Insights from a Study on NMN's use in Anti-aging

Published in 2017, a groundbreaking study focused on the effects of Nicotinamide mononucleotide (NMN) on the aging process in mice. The research points to NMN's potential use in anti-aging interventions for humans. The study can be found here.

Over one year, the researchers administered NMN to mice in their regular diet and noticed substantial benefits related to the aging process. NMN effectively slowed the natural aging process in mice, reducing weight gain associated with aging, boosting their metabolism, and improving their insulin sensitivity and lipid profiles.

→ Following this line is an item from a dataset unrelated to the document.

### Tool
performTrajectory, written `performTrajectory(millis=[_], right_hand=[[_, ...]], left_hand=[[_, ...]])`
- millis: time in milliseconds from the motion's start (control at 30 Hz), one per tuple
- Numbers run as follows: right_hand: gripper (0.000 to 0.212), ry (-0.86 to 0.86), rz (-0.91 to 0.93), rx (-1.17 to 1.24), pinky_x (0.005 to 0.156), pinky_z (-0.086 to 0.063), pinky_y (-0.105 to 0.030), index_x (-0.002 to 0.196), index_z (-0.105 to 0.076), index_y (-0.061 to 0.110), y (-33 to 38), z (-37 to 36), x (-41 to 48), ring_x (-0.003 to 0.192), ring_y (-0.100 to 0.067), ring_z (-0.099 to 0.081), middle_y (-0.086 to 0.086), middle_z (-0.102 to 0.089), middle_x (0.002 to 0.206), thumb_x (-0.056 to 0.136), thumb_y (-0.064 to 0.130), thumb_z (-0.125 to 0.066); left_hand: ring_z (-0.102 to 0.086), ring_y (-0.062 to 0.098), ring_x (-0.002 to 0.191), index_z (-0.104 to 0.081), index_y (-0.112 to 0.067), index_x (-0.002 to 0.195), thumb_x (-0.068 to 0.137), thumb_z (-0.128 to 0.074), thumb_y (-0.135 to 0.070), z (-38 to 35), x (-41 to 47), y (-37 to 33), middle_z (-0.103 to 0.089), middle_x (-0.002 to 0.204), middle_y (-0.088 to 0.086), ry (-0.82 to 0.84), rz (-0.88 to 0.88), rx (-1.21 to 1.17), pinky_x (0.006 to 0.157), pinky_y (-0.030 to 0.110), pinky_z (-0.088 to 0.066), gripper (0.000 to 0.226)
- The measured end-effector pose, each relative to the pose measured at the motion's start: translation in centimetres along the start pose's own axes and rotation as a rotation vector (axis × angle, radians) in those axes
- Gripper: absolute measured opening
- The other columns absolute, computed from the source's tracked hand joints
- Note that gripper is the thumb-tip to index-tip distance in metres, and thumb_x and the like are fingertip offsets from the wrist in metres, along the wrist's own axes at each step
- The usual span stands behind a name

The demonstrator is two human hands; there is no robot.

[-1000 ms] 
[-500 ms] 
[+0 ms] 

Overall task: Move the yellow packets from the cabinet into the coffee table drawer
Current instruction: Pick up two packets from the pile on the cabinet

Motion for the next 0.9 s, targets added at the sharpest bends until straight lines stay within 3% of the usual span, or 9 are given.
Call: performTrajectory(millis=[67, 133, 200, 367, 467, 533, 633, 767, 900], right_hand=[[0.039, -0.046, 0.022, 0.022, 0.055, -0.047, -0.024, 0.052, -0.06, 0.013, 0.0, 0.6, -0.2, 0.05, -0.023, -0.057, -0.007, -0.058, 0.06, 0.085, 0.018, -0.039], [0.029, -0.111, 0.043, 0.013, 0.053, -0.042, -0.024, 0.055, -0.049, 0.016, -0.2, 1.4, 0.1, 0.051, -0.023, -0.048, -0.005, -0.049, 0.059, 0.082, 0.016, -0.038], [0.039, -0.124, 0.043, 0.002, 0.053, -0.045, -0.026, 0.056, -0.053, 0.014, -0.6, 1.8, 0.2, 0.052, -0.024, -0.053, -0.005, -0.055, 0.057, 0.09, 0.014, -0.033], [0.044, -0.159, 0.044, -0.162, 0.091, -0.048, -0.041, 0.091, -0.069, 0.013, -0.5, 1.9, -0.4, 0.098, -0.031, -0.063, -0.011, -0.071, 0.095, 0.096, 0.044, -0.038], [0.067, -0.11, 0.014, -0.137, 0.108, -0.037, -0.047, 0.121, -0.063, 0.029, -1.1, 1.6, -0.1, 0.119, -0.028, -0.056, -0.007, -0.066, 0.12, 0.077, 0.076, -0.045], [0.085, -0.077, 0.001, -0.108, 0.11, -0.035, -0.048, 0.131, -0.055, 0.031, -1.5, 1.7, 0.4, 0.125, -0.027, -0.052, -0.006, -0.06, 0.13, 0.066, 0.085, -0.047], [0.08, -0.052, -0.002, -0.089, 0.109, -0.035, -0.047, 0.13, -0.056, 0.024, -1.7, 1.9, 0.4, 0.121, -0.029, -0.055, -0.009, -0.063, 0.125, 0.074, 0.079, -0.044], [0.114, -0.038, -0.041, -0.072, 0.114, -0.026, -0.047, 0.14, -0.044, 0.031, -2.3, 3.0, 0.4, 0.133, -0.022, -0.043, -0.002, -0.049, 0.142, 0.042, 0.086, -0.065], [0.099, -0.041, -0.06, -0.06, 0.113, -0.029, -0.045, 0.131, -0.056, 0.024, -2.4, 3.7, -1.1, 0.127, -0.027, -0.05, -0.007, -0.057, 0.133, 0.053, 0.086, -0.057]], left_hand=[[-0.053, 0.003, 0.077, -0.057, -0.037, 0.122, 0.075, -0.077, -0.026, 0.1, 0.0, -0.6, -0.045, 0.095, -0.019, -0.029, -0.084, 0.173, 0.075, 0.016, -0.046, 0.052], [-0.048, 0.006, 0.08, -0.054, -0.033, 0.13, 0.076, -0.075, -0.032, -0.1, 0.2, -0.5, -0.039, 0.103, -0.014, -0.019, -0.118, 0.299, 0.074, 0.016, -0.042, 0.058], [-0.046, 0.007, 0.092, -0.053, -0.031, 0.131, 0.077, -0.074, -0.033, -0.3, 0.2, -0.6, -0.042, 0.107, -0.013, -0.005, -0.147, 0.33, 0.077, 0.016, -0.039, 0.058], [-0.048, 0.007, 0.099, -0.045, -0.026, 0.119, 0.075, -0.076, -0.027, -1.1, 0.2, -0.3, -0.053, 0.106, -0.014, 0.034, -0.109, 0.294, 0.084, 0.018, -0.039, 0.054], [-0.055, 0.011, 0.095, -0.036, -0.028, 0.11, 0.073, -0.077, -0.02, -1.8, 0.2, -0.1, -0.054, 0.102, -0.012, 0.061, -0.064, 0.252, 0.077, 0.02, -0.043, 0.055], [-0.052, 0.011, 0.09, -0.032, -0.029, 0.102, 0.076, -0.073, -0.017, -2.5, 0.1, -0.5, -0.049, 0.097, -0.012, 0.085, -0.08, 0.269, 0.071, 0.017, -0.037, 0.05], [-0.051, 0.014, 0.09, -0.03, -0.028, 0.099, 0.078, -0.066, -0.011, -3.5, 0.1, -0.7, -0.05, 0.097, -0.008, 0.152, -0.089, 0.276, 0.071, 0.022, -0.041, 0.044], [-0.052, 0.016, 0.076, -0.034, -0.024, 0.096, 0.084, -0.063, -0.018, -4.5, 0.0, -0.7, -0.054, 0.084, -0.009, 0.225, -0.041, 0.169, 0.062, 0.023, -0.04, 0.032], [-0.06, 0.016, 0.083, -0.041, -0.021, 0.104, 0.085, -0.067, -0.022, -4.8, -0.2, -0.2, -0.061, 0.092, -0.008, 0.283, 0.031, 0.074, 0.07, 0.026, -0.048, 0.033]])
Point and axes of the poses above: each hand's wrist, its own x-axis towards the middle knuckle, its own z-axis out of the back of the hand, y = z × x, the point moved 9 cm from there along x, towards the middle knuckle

Interestingly, aged mice treated with NMN maintained higher food and water consumption levels than their untreated counterparts. This observation suggests that NMN influences metabolic activity without affecting appetite or causing excessive weight loss.

Another key finding was that NMN enhanced the mice's energy metabolism, enabling them to maintain higher physical activity levels, especially during their active hours. The research team found that NMN-treated mice exhibited higher insulin sensitivity than the control group over the same period. Improved insulin sensitivity is beneficial as it could help prevent the onset of metabolic conditions like type 2 diabetes.

Intriguingly, the research data reveals that NMN treatment appears to suppress age-associated gene expression changes. Some genes that naturally decline with age remained more active in the NMN-administered mice.

In terms of safety, NMN proved to be well-tolerated by the animals over the full 12 months, with no obvious signs of toxicity, adverse effects, or changes in lifespan observed.

While the study's results are encouraging, it's important to note that this research was conducted on mice.